WHAT IS NEEDED: I need the lines below from the one with "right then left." down to the one with "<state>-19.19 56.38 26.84" reproduced exactly, both ends included, and nothing else.

DATA PROVIDED:

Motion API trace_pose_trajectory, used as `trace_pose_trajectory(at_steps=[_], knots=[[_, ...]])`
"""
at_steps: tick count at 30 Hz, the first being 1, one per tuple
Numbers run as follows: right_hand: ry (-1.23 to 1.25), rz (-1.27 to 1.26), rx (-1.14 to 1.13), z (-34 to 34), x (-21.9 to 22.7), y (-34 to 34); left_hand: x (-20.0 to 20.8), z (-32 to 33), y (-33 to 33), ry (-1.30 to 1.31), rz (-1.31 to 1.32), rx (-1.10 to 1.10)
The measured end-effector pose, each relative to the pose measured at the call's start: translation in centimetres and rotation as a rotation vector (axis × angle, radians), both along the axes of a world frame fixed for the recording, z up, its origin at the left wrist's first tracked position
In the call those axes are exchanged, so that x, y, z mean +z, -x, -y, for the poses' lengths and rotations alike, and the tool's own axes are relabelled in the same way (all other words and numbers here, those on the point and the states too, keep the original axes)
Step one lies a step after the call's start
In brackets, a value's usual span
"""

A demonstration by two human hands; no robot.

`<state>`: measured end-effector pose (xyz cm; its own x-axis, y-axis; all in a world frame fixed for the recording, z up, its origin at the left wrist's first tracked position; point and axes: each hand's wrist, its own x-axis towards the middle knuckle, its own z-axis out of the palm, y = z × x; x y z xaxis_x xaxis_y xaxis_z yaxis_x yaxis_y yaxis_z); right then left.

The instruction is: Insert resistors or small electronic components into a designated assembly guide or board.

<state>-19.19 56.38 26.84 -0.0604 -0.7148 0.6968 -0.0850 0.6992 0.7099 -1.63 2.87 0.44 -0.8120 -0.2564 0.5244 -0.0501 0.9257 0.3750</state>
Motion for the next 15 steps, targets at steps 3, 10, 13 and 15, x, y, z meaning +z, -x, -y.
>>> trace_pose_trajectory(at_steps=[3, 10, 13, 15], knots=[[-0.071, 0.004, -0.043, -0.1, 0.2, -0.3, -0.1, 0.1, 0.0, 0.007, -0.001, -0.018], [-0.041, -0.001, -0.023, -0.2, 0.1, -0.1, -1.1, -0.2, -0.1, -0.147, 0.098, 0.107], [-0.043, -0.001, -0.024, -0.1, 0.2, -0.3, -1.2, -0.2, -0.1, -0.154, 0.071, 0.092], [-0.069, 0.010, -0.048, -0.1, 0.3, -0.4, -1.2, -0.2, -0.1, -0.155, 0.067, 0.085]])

RESULT:
`<state>`: measured end-effector pose (xyz cm; its own x-axis, y-axis; all in a world frame fixed for the recording, z up, its origin at the left wrist's first tracked position; point and axes: each hand's wrist, its own x-axis towards the middle knuckle, its own z-axis out of the palm, y = z × x; x y z xaxis_x xaxis_y xaxis_z yaxis_x yaxis_y yaxis_z); right then left.

The instruction is: Insert resistors or small electronic components into a designated assembly guide or board.

<state>-19.19 56.38 26.84 -0.0604 -0.7148 0.6968 -0.0850 0.6992 0.7099 -1.63 2.87 0.44 -0.8120 -0.2564 0.5244 -0.0501 0.9257 0.3750</state>

No additional output will be generated.